In recognition of World Youth Skills Day 2017, Vodafone announced plans to provide teenage girls across 26 countries, including 14 to 18-year-old girls in Qatar, with coding training.

In what is the largest international, in-person global coding programme of its kind, Vodafone will partner with Code First: Girls, a UK-based group which runs coding courses for women and girls, to provide five-day, coding workshops for teenage girls across its geographical footprint in Europe, India, the Middle East, South Africa and Australasia. In Qatar, girls will gain places on the free coding programme starting October 2017.

Earlier this year, the United Nations Educations, Scientific and Cultural Organisation (UNESCO) expressed concerns that female participation is falling in a field that is expanding globally. Men still dominate the number of STEM graduates in most countries. In 2014, around 22% of UK graduates in science, mathematics and computing were women. The gap was wider in Germany (19.3%), France (21.5%) and Switzerland (14.7%). And in 2015, around 19% of female students in Qatar were STEM graduates. STEM fields also have fewer women on boards than any other sectors.

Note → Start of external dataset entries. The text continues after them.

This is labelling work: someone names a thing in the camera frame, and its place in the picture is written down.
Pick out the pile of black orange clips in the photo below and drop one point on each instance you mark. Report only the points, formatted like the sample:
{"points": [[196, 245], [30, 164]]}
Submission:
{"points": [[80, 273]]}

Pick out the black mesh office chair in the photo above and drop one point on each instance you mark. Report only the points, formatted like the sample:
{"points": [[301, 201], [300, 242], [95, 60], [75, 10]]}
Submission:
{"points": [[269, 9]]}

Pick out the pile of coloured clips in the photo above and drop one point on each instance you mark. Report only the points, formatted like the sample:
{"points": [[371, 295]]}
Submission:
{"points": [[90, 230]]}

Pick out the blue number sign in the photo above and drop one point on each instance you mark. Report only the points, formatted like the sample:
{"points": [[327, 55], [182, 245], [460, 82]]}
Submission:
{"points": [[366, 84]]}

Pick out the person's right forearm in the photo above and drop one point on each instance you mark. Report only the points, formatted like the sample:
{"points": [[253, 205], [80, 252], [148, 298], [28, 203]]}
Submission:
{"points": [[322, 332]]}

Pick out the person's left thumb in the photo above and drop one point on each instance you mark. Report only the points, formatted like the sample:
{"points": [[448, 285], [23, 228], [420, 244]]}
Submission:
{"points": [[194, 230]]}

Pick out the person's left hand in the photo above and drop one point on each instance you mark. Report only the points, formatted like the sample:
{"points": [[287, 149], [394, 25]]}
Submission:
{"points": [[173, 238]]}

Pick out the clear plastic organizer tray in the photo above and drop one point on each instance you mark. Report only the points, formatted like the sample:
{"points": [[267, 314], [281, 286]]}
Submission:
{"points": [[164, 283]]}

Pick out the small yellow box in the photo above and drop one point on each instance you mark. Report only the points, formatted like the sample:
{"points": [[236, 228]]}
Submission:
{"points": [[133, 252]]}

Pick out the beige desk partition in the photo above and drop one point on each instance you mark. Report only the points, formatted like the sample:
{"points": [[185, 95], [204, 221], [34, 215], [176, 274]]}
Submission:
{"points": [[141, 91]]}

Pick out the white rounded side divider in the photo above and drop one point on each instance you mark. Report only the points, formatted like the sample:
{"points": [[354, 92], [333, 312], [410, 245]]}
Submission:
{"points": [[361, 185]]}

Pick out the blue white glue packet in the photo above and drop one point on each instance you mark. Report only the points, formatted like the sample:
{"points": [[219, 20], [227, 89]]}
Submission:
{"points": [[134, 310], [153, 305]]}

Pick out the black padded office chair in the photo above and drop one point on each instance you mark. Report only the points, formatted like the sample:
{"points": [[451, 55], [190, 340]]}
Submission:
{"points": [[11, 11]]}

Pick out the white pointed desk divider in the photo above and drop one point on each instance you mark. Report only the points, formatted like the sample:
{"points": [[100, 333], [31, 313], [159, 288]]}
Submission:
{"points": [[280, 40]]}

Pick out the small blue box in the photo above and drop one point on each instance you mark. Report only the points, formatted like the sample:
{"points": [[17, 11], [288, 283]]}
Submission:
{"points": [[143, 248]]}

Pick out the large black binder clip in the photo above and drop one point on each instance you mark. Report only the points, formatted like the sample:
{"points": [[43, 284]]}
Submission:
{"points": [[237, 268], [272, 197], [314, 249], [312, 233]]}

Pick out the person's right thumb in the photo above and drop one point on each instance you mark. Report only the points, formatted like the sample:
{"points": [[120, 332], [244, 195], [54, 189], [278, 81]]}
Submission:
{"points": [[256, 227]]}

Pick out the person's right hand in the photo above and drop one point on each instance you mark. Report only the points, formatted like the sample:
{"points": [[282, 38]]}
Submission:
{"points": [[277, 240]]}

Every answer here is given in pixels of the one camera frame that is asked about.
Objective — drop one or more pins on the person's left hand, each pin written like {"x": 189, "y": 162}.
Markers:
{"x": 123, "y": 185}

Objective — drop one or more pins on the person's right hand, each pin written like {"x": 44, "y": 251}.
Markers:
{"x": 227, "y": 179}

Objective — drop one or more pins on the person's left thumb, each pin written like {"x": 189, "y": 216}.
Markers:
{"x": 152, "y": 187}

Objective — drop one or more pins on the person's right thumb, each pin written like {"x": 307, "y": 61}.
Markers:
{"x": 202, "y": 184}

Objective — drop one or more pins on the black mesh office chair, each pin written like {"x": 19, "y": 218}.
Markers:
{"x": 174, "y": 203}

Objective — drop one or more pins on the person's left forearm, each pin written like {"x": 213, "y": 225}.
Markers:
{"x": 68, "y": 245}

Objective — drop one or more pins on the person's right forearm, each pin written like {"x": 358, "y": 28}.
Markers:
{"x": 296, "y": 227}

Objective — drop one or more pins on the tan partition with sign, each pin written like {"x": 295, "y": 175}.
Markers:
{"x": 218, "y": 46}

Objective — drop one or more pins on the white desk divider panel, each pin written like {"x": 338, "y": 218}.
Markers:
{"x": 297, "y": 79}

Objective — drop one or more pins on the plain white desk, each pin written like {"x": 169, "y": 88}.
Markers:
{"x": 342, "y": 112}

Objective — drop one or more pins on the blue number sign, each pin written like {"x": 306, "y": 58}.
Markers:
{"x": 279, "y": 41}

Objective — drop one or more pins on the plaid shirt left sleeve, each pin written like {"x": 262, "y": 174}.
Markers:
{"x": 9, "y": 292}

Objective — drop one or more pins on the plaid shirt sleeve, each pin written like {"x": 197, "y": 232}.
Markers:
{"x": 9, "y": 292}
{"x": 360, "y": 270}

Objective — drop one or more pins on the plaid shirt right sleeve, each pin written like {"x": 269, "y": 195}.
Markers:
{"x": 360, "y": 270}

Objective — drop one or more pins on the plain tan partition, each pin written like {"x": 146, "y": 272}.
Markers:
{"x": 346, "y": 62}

Vodafone’s coding course with Code First: Girls has been created to be suitable for all girls ages 14 to 18 years old, irrespective of their skills. It will provide basic knowledge of computer languages and development programmes including html, CSS, GitHub and Bootstrap, enabling the students to develop a website by the end of the one-week training programme. Vodafone will be partnering with schools across its markets. Girls whose schools are not involved can also register their interest here. The course will run across Vodafone’s markets from July until October this year.

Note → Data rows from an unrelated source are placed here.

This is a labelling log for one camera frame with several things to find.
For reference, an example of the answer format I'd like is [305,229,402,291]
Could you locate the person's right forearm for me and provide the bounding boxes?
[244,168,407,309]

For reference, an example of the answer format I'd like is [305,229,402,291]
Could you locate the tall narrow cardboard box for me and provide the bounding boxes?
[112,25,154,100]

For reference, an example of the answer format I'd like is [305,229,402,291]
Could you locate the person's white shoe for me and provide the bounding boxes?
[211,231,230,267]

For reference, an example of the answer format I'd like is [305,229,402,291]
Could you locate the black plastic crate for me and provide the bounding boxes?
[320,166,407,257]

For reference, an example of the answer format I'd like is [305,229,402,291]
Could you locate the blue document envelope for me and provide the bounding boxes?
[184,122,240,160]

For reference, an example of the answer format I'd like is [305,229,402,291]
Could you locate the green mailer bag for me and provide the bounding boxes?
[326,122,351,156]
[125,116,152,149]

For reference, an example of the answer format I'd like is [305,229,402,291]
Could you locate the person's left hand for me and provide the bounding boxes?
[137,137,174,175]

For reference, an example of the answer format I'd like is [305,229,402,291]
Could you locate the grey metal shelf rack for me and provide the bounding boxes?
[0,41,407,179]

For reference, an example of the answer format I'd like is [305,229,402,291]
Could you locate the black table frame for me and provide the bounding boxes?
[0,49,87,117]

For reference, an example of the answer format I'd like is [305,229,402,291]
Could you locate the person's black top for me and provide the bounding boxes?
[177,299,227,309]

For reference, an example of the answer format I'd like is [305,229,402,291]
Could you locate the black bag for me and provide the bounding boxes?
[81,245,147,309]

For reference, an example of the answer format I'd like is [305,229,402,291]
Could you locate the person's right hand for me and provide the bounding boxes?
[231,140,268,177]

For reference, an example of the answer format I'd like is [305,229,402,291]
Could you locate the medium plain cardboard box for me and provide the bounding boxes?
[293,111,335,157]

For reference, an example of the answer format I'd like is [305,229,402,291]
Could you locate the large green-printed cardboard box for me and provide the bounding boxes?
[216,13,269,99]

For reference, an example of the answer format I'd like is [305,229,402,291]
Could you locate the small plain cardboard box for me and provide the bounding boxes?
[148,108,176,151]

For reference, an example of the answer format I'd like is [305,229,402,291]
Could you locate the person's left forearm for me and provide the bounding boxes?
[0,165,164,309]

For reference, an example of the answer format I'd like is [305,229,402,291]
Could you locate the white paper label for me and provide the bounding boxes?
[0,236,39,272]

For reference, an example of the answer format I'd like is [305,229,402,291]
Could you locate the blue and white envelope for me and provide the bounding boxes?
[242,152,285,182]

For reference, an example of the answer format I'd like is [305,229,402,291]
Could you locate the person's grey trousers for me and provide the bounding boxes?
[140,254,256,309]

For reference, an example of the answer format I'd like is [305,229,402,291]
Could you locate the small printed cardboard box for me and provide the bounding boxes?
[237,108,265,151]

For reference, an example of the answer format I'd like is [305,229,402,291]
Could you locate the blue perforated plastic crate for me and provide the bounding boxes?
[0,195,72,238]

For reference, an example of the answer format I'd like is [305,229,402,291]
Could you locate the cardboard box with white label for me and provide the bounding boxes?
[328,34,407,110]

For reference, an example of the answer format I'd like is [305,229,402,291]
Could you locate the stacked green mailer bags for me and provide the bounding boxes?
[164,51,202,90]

Coding is becoming one of the most in-demand skills across industries as an increasing number of businesses now rely on computer code. Half of all programming openings are in industries outside of technology, such as finance, healthcare and manufacturing, while recent research found that coding has become a core skill that bolsters a candidate’s chances of commanding a high salary.

Under Qatar National Vision 2030, the country detailed goals to move from its reliance to hydrocarbon resources towards a Knowledge-Based Economy by the year 2030; at the heart of these plans are the STEM fields. However, there is a shortage of trained Qatari citizens in critical STEM fields.

Vodafone Qatar CEO Ian Gray said that in recent years, there has been significant progress in closing the global gender gap in various aspects of society.

However, in many countries, the gap is widening in STEM careers. Vodafone’s coding programme with Code First: Girls is designed to give girls an interest in a sector currently more popular with boys, helping widen their opportunities and increase their future career choices. We are very excited to bring the programme to Qatar in support of Qatar National Vision 2030.’

Empowering women and helping young people increase their skillset through technology are two important areas of focus for Vodafone as part of the company’s 10-year sustainable business goals. By 2025, Vodafone’s ambition is to be the best employer for women. The company is also seeking to connect 50 million women living in emerging markets to help improve their lives and livelihoods.